One last thing: may I ask you to pray for the pan-handler who received the alms? His name is Don. You may never meet him yourself, but that is of little consequence. He has many brothers and sisters, and one of them can be found in a parking lot near you.


  1. I have begun following a practice I believe was recommended by Abbot Tryphon. I have been deeply blessed by it and would suggest it with the humility of a man who is not yet Orthodox but would very much like to be.

    The practice:
    I carry, a $20, $10, and two $5s. If I encounter someone who is in need, I reach in and give them what I first touch. But the encounter is not over before I touch them (shake their hand, usually) and get their name. And hopefully talk with them a bit.

    The last man I met was Bill. He was in the Home Depot parking lot in a township outside Detroit. I gave him the $10. He cried and talked about how far his wife would stretch that $10 at the grocery store. His hands were rough – those of a man who had never shied from hard work. But somehow, in his late 50s or 60s, he was panhandling.

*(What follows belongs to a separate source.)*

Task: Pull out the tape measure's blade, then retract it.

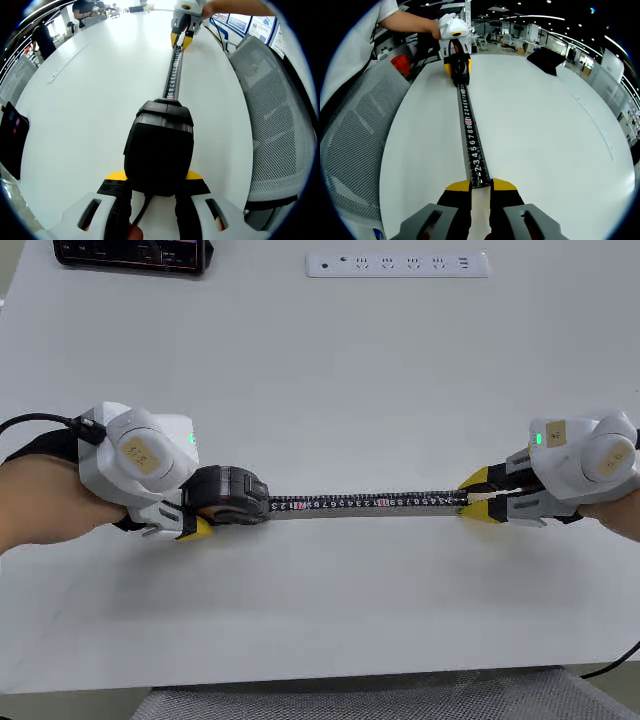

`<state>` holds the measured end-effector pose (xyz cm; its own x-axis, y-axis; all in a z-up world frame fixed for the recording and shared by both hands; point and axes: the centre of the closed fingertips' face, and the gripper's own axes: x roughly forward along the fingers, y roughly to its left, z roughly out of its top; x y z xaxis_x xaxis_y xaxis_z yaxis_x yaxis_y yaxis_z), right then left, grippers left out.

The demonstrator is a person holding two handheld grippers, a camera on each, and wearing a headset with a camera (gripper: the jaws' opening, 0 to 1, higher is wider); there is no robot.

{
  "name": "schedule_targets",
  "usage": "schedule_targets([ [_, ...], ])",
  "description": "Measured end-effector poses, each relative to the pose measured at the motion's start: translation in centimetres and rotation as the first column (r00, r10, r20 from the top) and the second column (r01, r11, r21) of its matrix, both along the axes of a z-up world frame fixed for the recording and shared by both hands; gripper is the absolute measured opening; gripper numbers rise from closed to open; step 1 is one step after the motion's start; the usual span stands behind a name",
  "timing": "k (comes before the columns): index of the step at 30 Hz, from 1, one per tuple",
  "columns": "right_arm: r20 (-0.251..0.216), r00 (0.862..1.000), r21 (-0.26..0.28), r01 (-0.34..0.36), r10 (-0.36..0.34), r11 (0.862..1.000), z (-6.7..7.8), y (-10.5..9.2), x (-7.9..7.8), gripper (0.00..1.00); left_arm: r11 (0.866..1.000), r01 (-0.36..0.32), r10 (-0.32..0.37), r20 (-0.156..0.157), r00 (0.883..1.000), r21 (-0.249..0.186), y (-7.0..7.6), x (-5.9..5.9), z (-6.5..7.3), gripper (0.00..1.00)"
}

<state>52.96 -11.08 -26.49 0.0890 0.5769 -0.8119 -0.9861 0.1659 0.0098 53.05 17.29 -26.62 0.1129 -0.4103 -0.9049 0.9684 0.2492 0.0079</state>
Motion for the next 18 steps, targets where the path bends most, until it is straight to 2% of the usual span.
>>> schedule_targets([
  [10,-0.005,1.0,-0.021,-0.024,0.024,0.999,-0.13,-0.02,-0.04,0.1,1.0,-0.012,0.011,0.009,1.0,0.01,-0.04,0.17,-0.07,0.29],
  [18,-0.009,1.0,-0.023,-0.018,0.018,1.0,-0.09,-0.01,-0.01,0.1,1.0,-0.023,0.023,0.015,1.0,0.012,-0.08,0.21,0.0,0.29],
])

    I left brokenhearted. And I think it was good for my heart to be broken.

    Pray for Bill.

    1. Rand: What a very nice gesture of love and kindness towards those in need and that you are prepared for those you “may” run into on your travels!

      God bless…..

    2. Rand,

      Thank you for sharing that post.. I am also a man “who is not yet Orthodox but would very much like to be” and YES, I agree with you that is is VERY good for our hearts to be broken.